When the pandemic started a year ago, dry cleaners across the country say, there was one household item that was brought in for cleaning in droves. “We got an incredible amount of duvets and comforters,” said Shelley Clair, owner of Orr Cleaners in London, Ont. Unfortunately for the cleaners, though, their customers were not bringing in much else.

Shelley Clair, owner of Orr Cleaners

A year of off-and-on lockdowns have kept Canadians home from the office, restaurants, weddings and other social events. Without a need to dress up, many Canadians are forgoing their usual trips to the dry cleaners, which have left the companies – many family- and locally owned – struggling with double-digit revenue drops. New services and government supports have staved off some closings for now, but without a return to prepandemic norms, many aren’t sure how long they can last.

Back in March, 2020, when the lockdowns first began, dry cleaners were among the businesses allowed to stay open. They were declared essential across the country because of the services they provided for emergency workers so they could stay “clean, protected and safe,” according to a letter from Prime Minister Justin Trudeau to the industry association.

Sheldon Fishman, who owns Fishman’s Personal Care Cleaners in Calgary, said demand at his nine locations plummeted when Canadians were first ordered home. His sales fell from $20,000 a day to “nearly zero,” he said, forcing him to reduce his staff count from 55 to three. It was only contracts for essential workers, such as the city’s police officers and firefighters, that kept the business afloat. “That was our only source of revenue,” he said. “That and comforters.”

Fishman’s, a 3-generations story about excellence

Ms.

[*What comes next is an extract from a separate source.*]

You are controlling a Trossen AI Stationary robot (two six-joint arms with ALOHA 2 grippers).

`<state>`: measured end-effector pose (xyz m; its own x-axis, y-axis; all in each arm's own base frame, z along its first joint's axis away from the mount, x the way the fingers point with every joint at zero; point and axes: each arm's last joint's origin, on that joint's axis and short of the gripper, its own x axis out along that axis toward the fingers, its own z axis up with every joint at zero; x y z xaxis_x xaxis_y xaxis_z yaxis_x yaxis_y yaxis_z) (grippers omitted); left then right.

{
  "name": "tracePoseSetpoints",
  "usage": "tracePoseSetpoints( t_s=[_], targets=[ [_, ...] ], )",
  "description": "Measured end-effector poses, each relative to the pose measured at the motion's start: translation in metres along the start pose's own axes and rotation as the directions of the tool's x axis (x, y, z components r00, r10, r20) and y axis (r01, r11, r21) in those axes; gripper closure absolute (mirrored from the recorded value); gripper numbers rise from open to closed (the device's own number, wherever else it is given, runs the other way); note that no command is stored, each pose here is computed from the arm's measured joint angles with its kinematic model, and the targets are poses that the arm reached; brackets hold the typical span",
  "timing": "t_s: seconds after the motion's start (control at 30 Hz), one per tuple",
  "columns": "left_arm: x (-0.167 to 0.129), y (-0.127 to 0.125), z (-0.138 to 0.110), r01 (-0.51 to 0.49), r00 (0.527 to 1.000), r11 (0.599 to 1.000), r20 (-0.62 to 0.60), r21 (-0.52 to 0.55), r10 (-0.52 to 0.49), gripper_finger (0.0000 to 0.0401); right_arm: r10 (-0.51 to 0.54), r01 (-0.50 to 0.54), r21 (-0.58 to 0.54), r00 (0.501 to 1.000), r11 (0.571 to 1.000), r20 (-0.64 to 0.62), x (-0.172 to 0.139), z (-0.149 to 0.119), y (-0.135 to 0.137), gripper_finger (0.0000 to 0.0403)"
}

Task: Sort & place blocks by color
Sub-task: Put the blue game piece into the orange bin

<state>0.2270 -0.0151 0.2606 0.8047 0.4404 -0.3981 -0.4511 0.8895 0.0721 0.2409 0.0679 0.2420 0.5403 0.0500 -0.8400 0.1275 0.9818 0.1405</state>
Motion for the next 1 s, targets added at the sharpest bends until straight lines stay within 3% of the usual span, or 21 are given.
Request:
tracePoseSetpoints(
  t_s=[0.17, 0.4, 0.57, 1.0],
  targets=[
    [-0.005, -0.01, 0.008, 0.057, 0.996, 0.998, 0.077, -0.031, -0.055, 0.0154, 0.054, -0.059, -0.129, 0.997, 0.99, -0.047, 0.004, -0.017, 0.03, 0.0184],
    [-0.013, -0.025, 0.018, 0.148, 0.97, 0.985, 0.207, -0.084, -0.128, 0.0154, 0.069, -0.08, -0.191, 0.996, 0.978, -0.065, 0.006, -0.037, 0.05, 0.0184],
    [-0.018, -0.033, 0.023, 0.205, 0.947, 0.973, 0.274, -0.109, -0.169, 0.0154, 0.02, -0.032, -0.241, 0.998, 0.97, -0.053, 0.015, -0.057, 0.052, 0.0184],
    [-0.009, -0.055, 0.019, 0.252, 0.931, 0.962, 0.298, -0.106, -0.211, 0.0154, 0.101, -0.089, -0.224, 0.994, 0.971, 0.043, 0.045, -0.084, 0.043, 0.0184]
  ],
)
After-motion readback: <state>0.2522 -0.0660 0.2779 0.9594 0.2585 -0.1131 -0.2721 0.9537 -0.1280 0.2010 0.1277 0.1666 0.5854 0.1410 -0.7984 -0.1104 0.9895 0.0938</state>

Clair said her revenue was down 80 per cent in April. She had to lay off almost her entire 21-person staff, leaving one person for each of her three locations. “I didn’t have enough business to have my entire staff in, so I would have two people come in,” she said. “One girl who was a presser and another who did the laundry side. I would do the actual dry cleaning myself.”

As spring turned to summer and public-health restrictions started to relax, some laid-off workers were welcomed back at reduced hours as customers began to trickle back in. Mohamud Rahim, who owns Busy Bee Gold Dry Cleaners in Vancouver, said when his clients returned, the volume of clothes they brought was lower than before. For instance, he said, many professionals who do video calls only ask for their top clothing items to be cleaned and not their bottoms. “We have a pretty loyal following, but a lot of people are working from home and the only thing they need on their Zoom calls is their dress shirt or their blouse,” Mr. Rahim said.

Some dry cleaners have tried new services, such as increasing their delivery and pickup options. Mr. Rahim said he found success by having his team of tailors sew cloth masks to give customers for free. The three-layer cloth masks are reusable – which furthers the company’s goals of being environmentally conscious – and they contribute to public health. “Our thinking is the more masks we give out, the safer people are going to be and the quicker we’re going to get past the critical phase of the COVID situation,” Mr. Rahim said.

But many cleaners and launderers likely won’t make it past the critical phase. Sidney Chelsky, executive director of the Canadian Fabricare Association, said his members say they have lost 60 per cent to 80 per cent of their revenue in the past year, and he estimates that close to a third of companies in the sector have closed down. Federal support programs, such as wage and rent subsidies, have helped deal with the biggest costs, but don’t totally make up for the steep revenue drops.

He said the decision in the early days of the pandemic to make dry cleaning an essential service turned out to be a double-edged sword: Shops could stay open, but no one was coming in. And for businesses in Ontario, being an essential service barred them from the province’s small-business grant of up to $20,000. “We would have been better off to have closed our doors,” Mr. Chelsky said.

Like a lot of small-business owners, Ms. Clair said she would have closed already if not for the government support. And, she said, she’s worried about what could happen if the aid ends before her business is back to normal. Orr Cleaners was once run by her grandmother, and then her mother, and then her. “I hope I’m not the one who loses the business after three generations,” she said.